Purpose: Prior to the Food and Drug Administration approval of 4-factor prothrombin complex concentrate (4F-PCC), only 3-factor PCC (3F-PCC) products were available in the US. There is limited data comparing the safety and efficacy of 3F-PCC versus 4F-PCC. The purpose of our study, therefore, was to compare the safety and efficacy profiles of 3F-PCC versus 4F-PCC for the emergent reversal of warfarin.
Methods: A single-center, retrospective cohort analysis compared patients who received 3F-PCC or 4F-PCC for the emergent reversal of warfarin due to life-threating bleeding from January 2013 to September 2015. The primary objective of this study was the percentage of patients whose international normalized ratio (INR) reversed to ≤1.5 within 8h of PCC administration.
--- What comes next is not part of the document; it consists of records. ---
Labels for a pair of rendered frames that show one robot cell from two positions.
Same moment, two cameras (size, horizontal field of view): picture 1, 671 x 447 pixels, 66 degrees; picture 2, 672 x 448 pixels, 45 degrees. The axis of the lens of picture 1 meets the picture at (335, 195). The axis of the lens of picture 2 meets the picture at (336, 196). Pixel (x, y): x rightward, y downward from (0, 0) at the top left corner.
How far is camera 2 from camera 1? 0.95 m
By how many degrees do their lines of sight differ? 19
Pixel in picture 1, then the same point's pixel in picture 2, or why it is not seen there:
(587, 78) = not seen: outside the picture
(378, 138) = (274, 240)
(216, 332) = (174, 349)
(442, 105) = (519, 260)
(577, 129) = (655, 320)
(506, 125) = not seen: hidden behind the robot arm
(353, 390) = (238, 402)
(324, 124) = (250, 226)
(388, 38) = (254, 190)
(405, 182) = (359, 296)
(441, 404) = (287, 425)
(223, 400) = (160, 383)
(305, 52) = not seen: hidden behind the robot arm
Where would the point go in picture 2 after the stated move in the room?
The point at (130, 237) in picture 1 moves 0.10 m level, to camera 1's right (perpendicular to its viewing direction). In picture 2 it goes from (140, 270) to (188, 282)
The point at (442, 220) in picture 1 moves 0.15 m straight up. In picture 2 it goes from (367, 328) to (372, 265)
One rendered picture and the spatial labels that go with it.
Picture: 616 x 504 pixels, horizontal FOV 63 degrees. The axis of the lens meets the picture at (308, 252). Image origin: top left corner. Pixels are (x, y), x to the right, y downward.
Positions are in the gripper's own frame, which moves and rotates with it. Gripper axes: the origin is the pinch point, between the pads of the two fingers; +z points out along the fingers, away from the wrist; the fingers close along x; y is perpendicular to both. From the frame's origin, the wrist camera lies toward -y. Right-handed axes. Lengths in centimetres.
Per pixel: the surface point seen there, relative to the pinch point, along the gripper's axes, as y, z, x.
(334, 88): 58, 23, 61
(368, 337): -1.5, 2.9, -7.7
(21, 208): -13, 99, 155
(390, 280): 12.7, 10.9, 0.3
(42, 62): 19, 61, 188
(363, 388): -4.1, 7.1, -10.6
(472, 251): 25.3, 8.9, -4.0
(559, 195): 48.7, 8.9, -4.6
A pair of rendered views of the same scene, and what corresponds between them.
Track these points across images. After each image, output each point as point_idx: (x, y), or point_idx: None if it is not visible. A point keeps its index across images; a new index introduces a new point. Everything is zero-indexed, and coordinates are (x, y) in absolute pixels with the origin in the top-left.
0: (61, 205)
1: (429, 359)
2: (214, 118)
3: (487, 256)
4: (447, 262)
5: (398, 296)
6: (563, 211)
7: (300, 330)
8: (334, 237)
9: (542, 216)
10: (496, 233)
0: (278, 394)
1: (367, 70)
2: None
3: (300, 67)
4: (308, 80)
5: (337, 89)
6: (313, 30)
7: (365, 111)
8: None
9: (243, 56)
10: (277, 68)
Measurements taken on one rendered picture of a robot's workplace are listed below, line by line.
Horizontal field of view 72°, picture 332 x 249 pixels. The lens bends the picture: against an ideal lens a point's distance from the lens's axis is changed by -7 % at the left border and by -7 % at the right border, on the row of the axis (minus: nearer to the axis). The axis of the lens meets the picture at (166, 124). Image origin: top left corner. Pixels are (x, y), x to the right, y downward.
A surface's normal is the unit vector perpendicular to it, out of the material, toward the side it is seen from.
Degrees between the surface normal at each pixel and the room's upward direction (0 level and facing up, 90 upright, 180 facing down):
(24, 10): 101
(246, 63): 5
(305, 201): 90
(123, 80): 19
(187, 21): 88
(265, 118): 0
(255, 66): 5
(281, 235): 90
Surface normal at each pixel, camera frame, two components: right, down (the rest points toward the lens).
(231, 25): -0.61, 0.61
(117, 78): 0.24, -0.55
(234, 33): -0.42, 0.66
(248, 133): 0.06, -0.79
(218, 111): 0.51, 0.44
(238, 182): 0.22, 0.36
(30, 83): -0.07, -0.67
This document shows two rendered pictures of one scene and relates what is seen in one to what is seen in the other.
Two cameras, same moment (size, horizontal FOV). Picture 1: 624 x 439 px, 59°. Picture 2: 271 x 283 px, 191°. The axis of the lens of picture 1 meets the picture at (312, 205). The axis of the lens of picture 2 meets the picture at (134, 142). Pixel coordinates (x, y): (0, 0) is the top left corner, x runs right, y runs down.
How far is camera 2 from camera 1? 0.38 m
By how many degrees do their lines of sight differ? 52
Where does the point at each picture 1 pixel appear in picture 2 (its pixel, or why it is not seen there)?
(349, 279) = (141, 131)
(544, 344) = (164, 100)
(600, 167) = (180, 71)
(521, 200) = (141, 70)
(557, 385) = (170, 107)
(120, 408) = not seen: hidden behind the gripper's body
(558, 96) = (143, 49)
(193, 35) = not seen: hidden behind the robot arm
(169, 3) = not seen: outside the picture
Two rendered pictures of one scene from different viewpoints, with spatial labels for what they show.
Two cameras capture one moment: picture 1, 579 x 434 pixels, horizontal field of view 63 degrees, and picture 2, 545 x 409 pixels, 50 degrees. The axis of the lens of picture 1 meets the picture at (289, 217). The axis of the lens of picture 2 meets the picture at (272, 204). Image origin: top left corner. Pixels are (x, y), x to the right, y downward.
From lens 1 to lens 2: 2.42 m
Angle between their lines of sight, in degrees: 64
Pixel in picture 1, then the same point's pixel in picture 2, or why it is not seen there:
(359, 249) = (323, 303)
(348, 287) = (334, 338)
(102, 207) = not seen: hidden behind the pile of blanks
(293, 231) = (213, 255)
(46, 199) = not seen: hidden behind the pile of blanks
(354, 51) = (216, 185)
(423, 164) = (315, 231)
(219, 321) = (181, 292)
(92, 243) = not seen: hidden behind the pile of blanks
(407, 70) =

The secondary safety objective was incidence of thromboembolic events at 7days post PCC.
Results: A total of 137 patients were included. The median baseline INR was 3.15 in the 3F-PCC group and 3.1 in the 4F-PCC group. The median post-PCC INR was 1.4 in the 3F-PCC group and 1.3 in the 4F-PCC group. INR ≤1.5 was achieved in 45/58 (78%) patients in the 3F-PCC group and 46/58 (79%) patients in the 4F-PCC group (p=0.61). The thromboembolic event rate between the two groups at 7days was similar, 4/68 (5.9%) for 3F-PCC versus 4/69 (5.8%) for 4F-PCC (p=1.0).
Conclusions: There was no significant difference in the percentage of patients who achieved an INR ≤1.5 between the 3F-PCC and 4F-PCC groups for emergent reversal of warfarin.
Keywords: Anticoagulation reversal; Prothrombin complex concentrate; Thromboembolic events; Warfarin.